> Task goal: Every entry should be repeated exactly. Omit the pictures.

Dataset items:
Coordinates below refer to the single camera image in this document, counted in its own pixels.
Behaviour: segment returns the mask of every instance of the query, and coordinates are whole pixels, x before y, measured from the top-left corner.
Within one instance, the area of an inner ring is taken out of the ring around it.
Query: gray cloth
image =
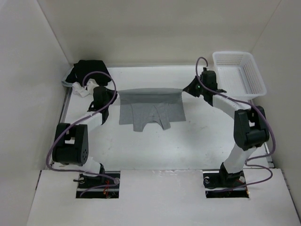
[[[129,89],[119,91],[119,96],[119,124],[133,124],[134,131],[142,132],[149,122],[166,130],[170,122],[186,121],[181,89]]]

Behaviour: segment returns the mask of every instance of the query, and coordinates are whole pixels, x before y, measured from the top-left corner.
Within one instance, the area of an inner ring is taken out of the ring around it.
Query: red wire
[[[106,194],[106,198],[108,198],[108,196],[109,196],[109,186],[106,186],[106,187],[104,188],[103,193]]]

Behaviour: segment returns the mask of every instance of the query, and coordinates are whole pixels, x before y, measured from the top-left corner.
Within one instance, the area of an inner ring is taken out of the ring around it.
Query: white panel
[[[54,136],[68,62],[35,0],[6,1],[0,30],[0,219],[23,226]]]
[[[300,226],[281,171],[250,198],[207,199],[200,170],[122,171],[119,199],[75,199],[77,173],[43,171],[27,226]],[[264,169],[245,170],[265,179]]]
[[[275,165],[284,170],[301,213],[300,87],[301,1],[282,0],[256,44],[253,55],[268,94],[256,102],[265,108],[276,138]]]
[[[195,67],[116,67],[109,68],[109,72],[118,90],[183,89],[193,80]],[[114,89],[112,82],[108,88]],[[183,92],[182,99],[186,121],[172,122],[167,130],[149,123],[143,132],[134,132],[133,125],[119,125],[118,98],[109,107],[106,123],[89,134],[90,156],[110,171],[219,169],[234,146],[233,119],[202,97]],[[85,115],[92,101],[91,95],[82,98],[72,94],[65,122],[75,122]],[[264,154],[262,146],[252,156]],[[265,158],[250,163],[268,167]]]
[[[212,63],[251,51],[280,0],[39,0],[68,60],[114,65]]]

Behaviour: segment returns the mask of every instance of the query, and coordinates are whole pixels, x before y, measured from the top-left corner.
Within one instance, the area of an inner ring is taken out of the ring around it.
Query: garment
[[[62,80],[62,84],[69,86],[70,83],[78,82],[82,85],[84,77],[88,73],[94,71],[101,71],[110,75],[102,60],[80,60],[78,63],[74,64],[70,74]],[[85,80],[84,85],[87,84],[89,79],[94,79],[99,86],[107,86],[108,82],[111,81],[111,79],[104,74],[95,73]]]
[[[186,120],[181,89],[129,89],[119,91],[119,96],[119,124],[133,124],[134,131],[142,132],[150,122],[166,130],[170,122]]]

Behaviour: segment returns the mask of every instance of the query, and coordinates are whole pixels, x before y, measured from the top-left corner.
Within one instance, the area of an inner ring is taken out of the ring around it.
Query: white table
[[[109,71],[118,90],[184,88],[194,77],[193,66]],[[219,169],[228,157],[233,120],[201,98],[182,97],[187,121],[171,123],[166,131],[148,124],[142,133],[119,125],[117,99],[107,122],[89,134],[89,150],[106,170],[121,170],[119,199],[76,199],[72,180],[78,173],[44,170],[27,226],[300,226],[279,169],[272,169],[271,180],[249,186],[249,199],[206,198],[199,169]],[[72,95],[65,121],[84,115],[91,101]],[[263,146],[253,156],[264,153]],[[252,163],[268,166],[265,158]],[[249,183],[269,176],[264,169],[244,172]]]
[[[195,76],[194,66],[109,68],[118,90],[136,88],[184,88]],[[112,82],[108,88],[113,89]],[[106,123],[89,134],[89,153],[108,171],[219,169],[233,146],[233,120],[211,107],[202,97],[182,93],[186,121],[172,122],[163,131],[149,123],[143,132],[133,125],[119,125],[120,99],[109,107]],[[72,94],[65,122],[74,122],[87,112],[91,95]],[[266,153],[259,148],[252,156]],[[251,163],[268,167],[265,158]]]
[[[272,170],[248,187],[249,199],[207,199],[200,170],[122,170],[119,199],[92,200],[75,199],[78,173],[44,170],[27,226],[300,226],[281,170]]]

> Output below:
Coordinates below refer to the single camera image in this document, counted in its own pixels.
Behaviour: segment returns the mask of every instance of the query, and coordinates are whole pixels, x before y, measured from the top-left corner.
Within one instance, the area of an inner ring is taken out of the ring around it.
Query: gray cloth
image =
[[[129,89],[119,91],[119,96],[119,124],[133,124],[134,131],[142,132],[149,122],[166,130],[170,122],[186,121],[181,89]]]

Behaviour: segment returns the mask of every instance of the query, and coordinates are whole pixels, x before y, measured from the top-left corner.
Within one instance, the area of an inner ring is taken out of the ring around it.
Query: red wire
[[[106,194],[106,198],[108,198],[108,196],[109,196],[109,186],[106,186],[106,187],[104,188],[103,193]]]

Behaviour: segment returns the mask of every instance of the query, and coordinates are whole pixels, x before y, measured from the top-left corner.
Within one instance, the area of an inner ring is taken out of the ring around it.
Query: white panel
[[[54,136],[68,62],[35,0],[6,1],[0,30],[0,219],[23,226]]]
[[[300,226],[281,171],[250,198],[207,199],[200,170],[122,171],[119,199],[75,199],[77,173],[43,171],[27,226]],[[264,169],[245,170],[265,179]]]
[[[275,165],[284,170],[301,213],[300,87],[301,1],[282,0],[256,44],[253,55],[268,94],[256,102],[265,108],[276,138]]]
[[[195,67],[116,67],[109,68],[109,72],[118,90],[183,89],[193,80]],[[114,89],[112,82],[108,88]],[[183,92],[182,99],[186,121],[172,122],[167,130],[149,123],[143,132],[134,132],[133,125],[119,125],[118,98],[109,107],[106,123],[89,134],[90,156],[110,171],[219,169],[234,146],[233,119],[202,97]],[[85,115],[92,101],[91,95],[82,98],[72,94],[65,122],[75,122]],[[264,154],[262,146],[252,156]],[[265,158],[250,163],[268,167]]]
[[[212,63],[251,51],[280,0],[39,0],[68,60],[114,65]]]

Behaviour: segment returns the mask of every instance of the query, and coordinates are whole pixels, x before y, measured from the top-left corner.
Within one instance, the area of an inner ring is taken out of the ring around it.
Query: garment
[[[62,80],[62,84],[69,86],[70,83],[78,82],[82,85],[84,77],[88,73],[94,71],[101,71],[110,75],[102,60],[80,60],[78,63],[74,64],[70,74]],[[85,80],[84,85],[87,84],[89,79],[94,79],[99,86],[107,86],[108,82],[111,81],[111,79],[104,74],[95,73]]]
[[[186,120],[181,89],[129,89],[119,91],[119,96],[119,124],[133,124],[134,131],[142,132],[150,122],[166,130],[170,122]]]

Behaviour: segment returns the mask of every instance of the query, and coordinates are whole pixels, x before y, measured from the top-left corner.
Within one instance, the area of an inner ring is taken out of the ring around it.
Query: white table
[[[109,71],[118,90],[184,88],[194,77],[193,66]],[[219,169],[228,157],[233,120],[201,98],[182,97],[187,121],[171,123],[166,131],[148,124],[142,133],[119,125],[117,99],[107,122],[89,134],[89,150],[106,170],[121,170],[119,199],[76,199],[72,180],[78,173],[44,170],[27,226],[300,226],[279,169],[272,169],[271,180],[249,186],[249,199],[206,198],[199,169]],[[72,95],[65,121],[84,115],[91,101]],[[263,146],[253,156],[264,153]],[[252,163],[268,166],[265,158]],[[249,183],[269,176],[264,169],[244,172]]]
[[[195,76],[194,66],[109,68],[118,90],[136,88],[184,88]],[[112,82],[108,88],[113,89]],[[106,123],[89,134],[89,153],[108,171],[219,169],[233,146],[233,120],[211,107],[202,97],[182,93],[186,121],[172,122],[163,131],[149,123],[143,132],[133,125],[119,125],[120,99],[109,107]],[[72,94],[65,122],[74,122],[87,112],[91,95]],[[266,153],[259,148],[252,156]],[[251,163],[268,167],[265,158]]]
[[[272,170],[248,187],[249,199],[207,199],[200,170],[122,170],[119,199],[92,200],[75,199],[78,173],[44,170],[27,226],[300,226],[281,170]]]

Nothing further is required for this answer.